D'altra parte è lo stesso art. 1158 c.c. a specificare che la proprietà dei beni immobili e gli altri diritti reali di godimento sui beni medesimi si acquistano in virtù del possesso continuato per venti anni.
Il successivo articolo 1159 chiarisce che in alcuni casi (nella specie acquisto in buona fede dal non proprietario in base a titolo inidoneo ma regolarmente trascritto), acquista per usucapione in dieci anni.
Insomma l'usucapione dà valenza giuridica ad una determinata situazione di fatto protrattasi per un lungo periodo di tempo.
Pure se parliamo di proprietà, come s'è detto in principio, l'usucapione è istituto che si applica ad ogni altro diritto reale di godimento su cosa altrui, eccezion fatta che alle servitù apparenti.
Il giudice chiamato a pronunciarsi sull'acquisto lo accerta e non lo costituisce; in sostanza al magistrato spetta il compito di appurare se sono presenti tutti gli elementi utili a far operare questa modalità di acquisto della proprietà.
Quali sono questi elementi?
Secondo la Suprema Corte di Cassazione per la configurabilità del possesso ad usucapionem, è necessaria la sussistenza di un comportamento continuo, e non interrotto, inteso inequivocabilmente ad esercitare sulla cosa, per tutto il tempo all'uopo previsto dalla legge, un potere corrispondente a quello del proprietario o del titolare di uno ius in re aliena (ex plurimis Cass. 9 agosto 2001 n. 11000), un potere di fatto, corrispondente al diritto reale posseduto, manifestato con il compimento puntuale di atti di possesso conformi alla qualità e alla destinazione della cosa e tali da rilevare, anche esternamente, una indiscussa e piena signoria sulla cosa stessa contrapposta all'inerzia del titolare del diritto (Cass. 11 maggio 1996 n. 4436, Cass. 13 dicembre 1994n. 10652) (Cass. 23 maggio 2012 n. 8158).
Come in ogni giudizio nel quale una persona chiede che venga accertato o costituito un diritto, anche nel caso dell'accertamento dell'usucapione, chi domanda in giudizio deve provare il fondamento delle proprie pretese.

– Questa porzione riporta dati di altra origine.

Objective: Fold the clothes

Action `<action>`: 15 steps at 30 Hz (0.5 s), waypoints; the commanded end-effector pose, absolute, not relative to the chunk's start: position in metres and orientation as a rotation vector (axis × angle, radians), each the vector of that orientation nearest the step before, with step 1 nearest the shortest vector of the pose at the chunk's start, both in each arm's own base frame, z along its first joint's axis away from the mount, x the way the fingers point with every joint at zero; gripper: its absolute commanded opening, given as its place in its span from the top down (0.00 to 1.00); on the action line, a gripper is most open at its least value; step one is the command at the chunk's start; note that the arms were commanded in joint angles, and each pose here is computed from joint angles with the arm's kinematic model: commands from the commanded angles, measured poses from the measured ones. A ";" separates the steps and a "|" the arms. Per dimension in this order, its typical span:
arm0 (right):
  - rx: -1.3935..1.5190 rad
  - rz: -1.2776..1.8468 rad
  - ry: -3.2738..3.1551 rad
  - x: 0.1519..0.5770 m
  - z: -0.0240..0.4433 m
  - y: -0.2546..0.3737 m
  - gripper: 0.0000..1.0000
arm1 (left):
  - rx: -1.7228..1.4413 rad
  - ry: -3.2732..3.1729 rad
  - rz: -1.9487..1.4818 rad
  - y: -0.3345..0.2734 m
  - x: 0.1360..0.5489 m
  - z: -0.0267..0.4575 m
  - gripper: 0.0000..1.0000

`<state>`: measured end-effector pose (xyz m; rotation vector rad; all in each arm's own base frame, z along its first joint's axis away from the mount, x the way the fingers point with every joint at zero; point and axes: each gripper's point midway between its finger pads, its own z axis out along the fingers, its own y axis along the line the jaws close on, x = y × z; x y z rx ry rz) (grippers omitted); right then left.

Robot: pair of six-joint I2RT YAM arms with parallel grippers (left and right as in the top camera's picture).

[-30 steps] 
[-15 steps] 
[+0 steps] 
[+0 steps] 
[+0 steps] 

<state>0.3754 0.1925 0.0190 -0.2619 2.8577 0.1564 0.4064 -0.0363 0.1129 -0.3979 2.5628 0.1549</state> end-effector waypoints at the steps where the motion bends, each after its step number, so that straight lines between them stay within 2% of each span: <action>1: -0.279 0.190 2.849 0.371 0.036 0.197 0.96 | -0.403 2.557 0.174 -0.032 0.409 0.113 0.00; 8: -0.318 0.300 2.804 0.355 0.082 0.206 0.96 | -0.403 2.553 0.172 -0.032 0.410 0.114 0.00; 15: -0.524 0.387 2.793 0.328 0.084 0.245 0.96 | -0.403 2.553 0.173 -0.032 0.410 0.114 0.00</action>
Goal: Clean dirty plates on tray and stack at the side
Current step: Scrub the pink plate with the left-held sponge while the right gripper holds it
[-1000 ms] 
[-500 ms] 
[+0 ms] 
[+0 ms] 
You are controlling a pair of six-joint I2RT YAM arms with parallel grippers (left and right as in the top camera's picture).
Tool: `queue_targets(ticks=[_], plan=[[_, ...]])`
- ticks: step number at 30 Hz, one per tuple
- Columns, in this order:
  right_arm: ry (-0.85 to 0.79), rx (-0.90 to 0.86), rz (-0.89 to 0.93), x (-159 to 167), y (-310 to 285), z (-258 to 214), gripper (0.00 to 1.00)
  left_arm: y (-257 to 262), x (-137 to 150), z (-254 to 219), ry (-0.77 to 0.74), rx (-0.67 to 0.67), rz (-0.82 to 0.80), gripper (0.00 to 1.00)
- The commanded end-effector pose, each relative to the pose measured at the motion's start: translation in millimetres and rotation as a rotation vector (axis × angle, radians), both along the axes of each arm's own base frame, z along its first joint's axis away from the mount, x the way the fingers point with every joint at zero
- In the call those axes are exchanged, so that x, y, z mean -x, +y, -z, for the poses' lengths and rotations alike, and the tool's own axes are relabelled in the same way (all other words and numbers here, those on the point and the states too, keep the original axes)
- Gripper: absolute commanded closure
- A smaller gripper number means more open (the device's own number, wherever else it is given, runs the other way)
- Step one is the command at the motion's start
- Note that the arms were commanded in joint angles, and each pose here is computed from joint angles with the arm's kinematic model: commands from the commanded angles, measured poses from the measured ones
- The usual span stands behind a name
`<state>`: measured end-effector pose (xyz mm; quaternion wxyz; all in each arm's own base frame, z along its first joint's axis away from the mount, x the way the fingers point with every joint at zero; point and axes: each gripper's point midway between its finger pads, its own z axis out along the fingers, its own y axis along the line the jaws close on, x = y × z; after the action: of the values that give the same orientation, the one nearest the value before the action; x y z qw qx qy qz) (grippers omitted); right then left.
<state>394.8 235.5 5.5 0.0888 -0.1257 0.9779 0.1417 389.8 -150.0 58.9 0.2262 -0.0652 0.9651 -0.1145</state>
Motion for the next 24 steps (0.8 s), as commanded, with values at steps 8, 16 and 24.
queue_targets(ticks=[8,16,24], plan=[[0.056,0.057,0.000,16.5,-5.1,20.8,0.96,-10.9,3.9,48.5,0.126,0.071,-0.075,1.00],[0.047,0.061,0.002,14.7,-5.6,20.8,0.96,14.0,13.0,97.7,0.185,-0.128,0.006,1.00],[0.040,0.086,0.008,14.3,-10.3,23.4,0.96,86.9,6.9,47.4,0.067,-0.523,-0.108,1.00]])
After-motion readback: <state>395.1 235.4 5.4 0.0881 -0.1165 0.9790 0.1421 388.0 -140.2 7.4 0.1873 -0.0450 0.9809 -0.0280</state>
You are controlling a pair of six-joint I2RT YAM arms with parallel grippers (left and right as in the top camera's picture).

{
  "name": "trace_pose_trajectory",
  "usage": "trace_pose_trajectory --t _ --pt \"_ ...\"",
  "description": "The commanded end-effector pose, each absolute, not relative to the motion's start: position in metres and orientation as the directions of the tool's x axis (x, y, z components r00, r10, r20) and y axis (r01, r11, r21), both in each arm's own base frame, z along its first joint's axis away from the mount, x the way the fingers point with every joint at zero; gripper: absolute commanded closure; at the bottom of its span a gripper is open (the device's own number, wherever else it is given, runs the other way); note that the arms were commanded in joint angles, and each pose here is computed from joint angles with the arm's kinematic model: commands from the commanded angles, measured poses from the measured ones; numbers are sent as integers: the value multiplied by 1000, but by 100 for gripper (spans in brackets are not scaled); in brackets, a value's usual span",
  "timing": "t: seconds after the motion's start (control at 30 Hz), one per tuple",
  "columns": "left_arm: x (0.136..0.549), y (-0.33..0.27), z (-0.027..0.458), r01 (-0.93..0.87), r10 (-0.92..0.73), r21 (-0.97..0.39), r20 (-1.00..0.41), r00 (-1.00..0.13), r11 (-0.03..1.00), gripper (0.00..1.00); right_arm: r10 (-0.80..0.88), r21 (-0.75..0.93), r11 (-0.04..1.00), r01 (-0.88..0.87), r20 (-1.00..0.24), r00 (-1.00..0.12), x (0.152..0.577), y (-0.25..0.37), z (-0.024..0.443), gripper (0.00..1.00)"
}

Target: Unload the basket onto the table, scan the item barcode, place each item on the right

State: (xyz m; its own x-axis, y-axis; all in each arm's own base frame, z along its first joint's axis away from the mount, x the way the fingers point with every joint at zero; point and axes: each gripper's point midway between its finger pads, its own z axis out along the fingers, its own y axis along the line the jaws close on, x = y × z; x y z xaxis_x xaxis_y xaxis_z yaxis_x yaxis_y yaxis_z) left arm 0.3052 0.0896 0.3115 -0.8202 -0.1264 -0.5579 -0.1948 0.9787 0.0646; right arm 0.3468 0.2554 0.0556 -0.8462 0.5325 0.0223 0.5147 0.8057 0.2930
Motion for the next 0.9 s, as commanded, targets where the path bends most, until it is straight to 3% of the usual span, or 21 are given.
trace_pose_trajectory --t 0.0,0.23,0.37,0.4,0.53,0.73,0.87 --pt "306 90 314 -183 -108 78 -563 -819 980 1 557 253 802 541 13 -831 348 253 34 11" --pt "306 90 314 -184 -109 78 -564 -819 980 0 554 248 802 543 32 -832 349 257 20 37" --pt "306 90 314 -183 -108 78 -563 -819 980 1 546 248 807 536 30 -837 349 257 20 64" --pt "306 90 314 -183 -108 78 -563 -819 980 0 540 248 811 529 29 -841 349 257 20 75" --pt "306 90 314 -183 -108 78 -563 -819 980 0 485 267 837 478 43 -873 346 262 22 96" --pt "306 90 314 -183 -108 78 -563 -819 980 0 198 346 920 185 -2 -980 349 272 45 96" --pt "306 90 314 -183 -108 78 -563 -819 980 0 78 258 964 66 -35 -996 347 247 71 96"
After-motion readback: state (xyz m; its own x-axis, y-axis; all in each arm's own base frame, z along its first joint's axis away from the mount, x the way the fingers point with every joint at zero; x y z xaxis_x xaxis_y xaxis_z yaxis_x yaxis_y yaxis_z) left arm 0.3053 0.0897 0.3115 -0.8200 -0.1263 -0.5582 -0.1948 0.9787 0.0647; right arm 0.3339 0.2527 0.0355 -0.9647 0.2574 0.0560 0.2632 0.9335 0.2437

Insomma spetta a chi ne vuole beneficiare provare d'aver usucapito.
In tal senso è stato detto che chi agisce in giudizio per essere dichiarato proprietario di un bene, affermando di averlo usucapito, deve dare la prova di tutti gli elementi costitutivi della dedotta fattispecie acquisitiva e, quindi, non solo del corpus, ma anche dell'animus; quest'ultimo elemento, tuttavia, può eventualmente essere desunto in via presuntiva dal primo, se vi è stato svolgimento di attività corrispondenti all'esercizio del diritto di proprietà, sicchè è allora il convenuto a dover dimostrare il contrario, provando che la disponibilità del bene è stata conseguita dall'attore mediante un titolo che gli conferiva un diritto di carattere soltanto personale (Cass. 11 giugno 2010 n. 14092).
Sull'animus possidendi pare utile una precisazione.
Secondo la Cassazione, infatti, l'animus possidendi, necessario all'acquisto della proprietà per usucapione da parte di chi esercita il potere di fatto sulla cosa, non consiste nella convinzione di essere proprietario (o titolare di altro diritto reale sulla cosa), bensì nell'intenzione di comportarsi come tale, esercitando corrispondenti facoltà, mentre la buona fede non è requisito del possesso utile ai fini dell'usucapione.
Di conseguenza, la consapevolezza di possedere senza titolo, ed il compimento di attività negoziali o di altra natura, finalizzate a ottenere il trasferimento della proprietà del bene posseduto o la stabilità sul piano formale della situazione giuridica rispetto ad esso non esclude che il possesso sia utile ai fini dell'usucapione (Cass. 15 luglio 2002 n. 10230).
Uno degli elementi idonei a neutralizzare il passare del tempo e quindi l'acquisto per usucapione sono i così detti atti di tolleranza; in sostanza il proprietario di un fondo accetta il comportamento del vicino o di chicchessia (purché tra questi soggetti vi sia un minimo di conoscenza) senza opporsi ma non per questo rassegandosi all'idea di vedersi privati della sua proprietà.
Che cosa sono effettivamente questi atti di tolleranza (art. 1144 c.c.)?
Secondo i giudici della Cassazione gli atti di tolleranza, che secondo l'art. 1144 c.c., non possono servire di fondamento all'acquisto del possesso, sono quelli che implicando un elemento di transitorietà e saltuarietà comportano un godimento di modesta portata, incidente molto debolmente sull'esercizio del diritto da parte dell'effettivo titolare o possessore, e soprattutto traggono la loro origine da rapporti di amicizia o familiarità - come nella specie - (o da rapporti di buon vicinato sanzionati dalla consuetudine), i quali mentre a priori ingenerano e giustificano la permissio, conducono per converso ad escludere nella valutazione a posteriori la presenza di una pretesa possessoria sottostante al godimento derivatone.
Pertanto nell'indagine diretta a stabilire, alla stregua di ogni circostanza del caso concreto, se un'attività corrispondente all'esercizio della proprietà o altro diritto reale sia stata compiuta con l'altrui tolleranza, e quindi sia inidonea all'acquisto del possesso, la lunga durata dell'attività medesima può integrare un elemento presuntivo, nel senso dell'esclusione di detta situazione di tolleranza, qualora si verta in tema di rapporti non di parentela, ma di mera amicizia o buon vicinato, tenuto conto che nei secondi, di per sè labili e mutevoli, è più difficile il mantenimento di quella tolleranza per un lungo arco di tempo (Cfr. anche Cass. Sentenze n. 04631 del 1990, 08194 del 18/06/2001) (Cass. 20 febbraio 2008 n. 4327).